XDR used as part of a living-security environment enables faster, more accurate decisions through automation and correlation analysis across multiple vectors. Security teams can go on the offensive for a change, and SOCs, no longer encumbered by a deluge of false positives, can target their efforts more effectively.
An open, interoperable XDR platform backed by a cooperative hive of human ingenuity allows the integration of the toolsets everyone needs to arm themselves against digital adversaries. XDR and living security form a hybrid threat posture that learns, adapts, and empowers people to be proactive in their own protection.
XDR has been gaining popularity in the industry. But many organizations that engage with an XDR vendor are left with buyer’s remorse.

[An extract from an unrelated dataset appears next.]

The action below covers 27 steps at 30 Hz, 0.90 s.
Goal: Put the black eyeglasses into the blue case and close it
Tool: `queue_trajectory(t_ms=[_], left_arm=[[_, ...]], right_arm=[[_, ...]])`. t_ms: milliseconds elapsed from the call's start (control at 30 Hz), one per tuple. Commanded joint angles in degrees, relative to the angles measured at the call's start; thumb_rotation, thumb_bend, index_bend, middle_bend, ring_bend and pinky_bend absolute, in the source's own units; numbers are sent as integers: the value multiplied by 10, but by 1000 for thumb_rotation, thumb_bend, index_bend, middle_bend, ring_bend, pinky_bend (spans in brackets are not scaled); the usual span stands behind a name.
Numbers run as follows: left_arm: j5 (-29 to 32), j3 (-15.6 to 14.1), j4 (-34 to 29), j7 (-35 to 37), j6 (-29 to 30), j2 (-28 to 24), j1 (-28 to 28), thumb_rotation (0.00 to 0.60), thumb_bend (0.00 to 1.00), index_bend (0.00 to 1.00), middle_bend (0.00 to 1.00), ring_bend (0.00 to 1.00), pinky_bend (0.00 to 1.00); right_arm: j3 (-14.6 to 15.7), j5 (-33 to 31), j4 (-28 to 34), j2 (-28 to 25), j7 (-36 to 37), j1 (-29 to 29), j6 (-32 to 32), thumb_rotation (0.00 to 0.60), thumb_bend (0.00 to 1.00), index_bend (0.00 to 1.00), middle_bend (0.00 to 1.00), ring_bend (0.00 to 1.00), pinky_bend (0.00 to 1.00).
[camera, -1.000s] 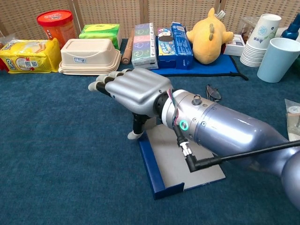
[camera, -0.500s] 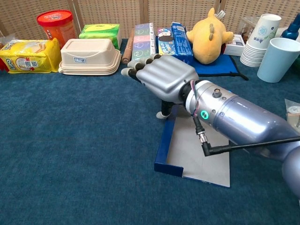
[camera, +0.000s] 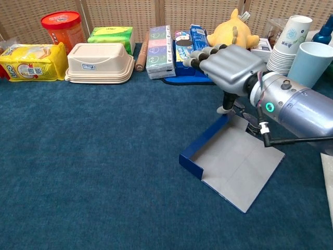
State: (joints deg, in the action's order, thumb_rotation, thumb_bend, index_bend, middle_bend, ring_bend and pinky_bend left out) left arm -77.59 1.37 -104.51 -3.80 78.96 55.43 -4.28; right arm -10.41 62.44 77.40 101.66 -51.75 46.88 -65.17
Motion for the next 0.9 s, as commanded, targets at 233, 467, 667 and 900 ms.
queue_trajectory(t_ms=[233,467,667,900], left_arm=[[-3,-1,2,3,1,0,0,600,319,36,4,0,0],[-4,-2,4,5,-1,1,-1,600,319,37,3,0,0],[-5,-1,4,6,-2,2,-2,600,319,36,3,0,0],[-3,-4,4,4,0,2,2,600,319,36,3,0,0]], right_arm=[[11,-11,23,-38,-8,-30,-23,600,0,0,6,0,106],[28,-16,66,-72,-23,-54,-40,600,0,0,4,0,106],[20,-2,95,-86,-25,-49,-45,600,0,0,4,0,106],[-3,-19,98,-79,-42,-17,-9,600,0,0,2,0,106]])
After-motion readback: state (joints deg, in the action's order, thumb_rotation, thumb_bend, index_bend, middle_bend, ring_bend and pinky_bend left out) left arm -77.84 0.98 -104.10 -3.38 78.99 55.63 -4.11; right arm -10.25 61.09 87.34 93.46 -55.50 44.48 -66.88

This is because many vendors sell the technology as a one-shot, unified, integrated platform that can do it all.
For MSSPs, the assumption that a single-pane, catchall sentinel can be deployed to watch over all their clients’ infrastructures is erroneous. XDR is still evolving. The living-security approach is one of the best ways to accelerate this evolution. The more data sources and cross-vendor cooperation we cultivate, the more value XDR will be able to add.
MSSPs are on a mission to shield their clients from the cyber battlefield – to fight the fight on their behalf. XDR and living security bring them the right weapons for the job. An end to alert fatigue. Faster, more accurate detection. More effective remediation. Greater visibility and control. XDR and living security are to an ideal MSSP what an ideal MSSP is to its clients – a cost-friendly boon to productivity and effectiveness.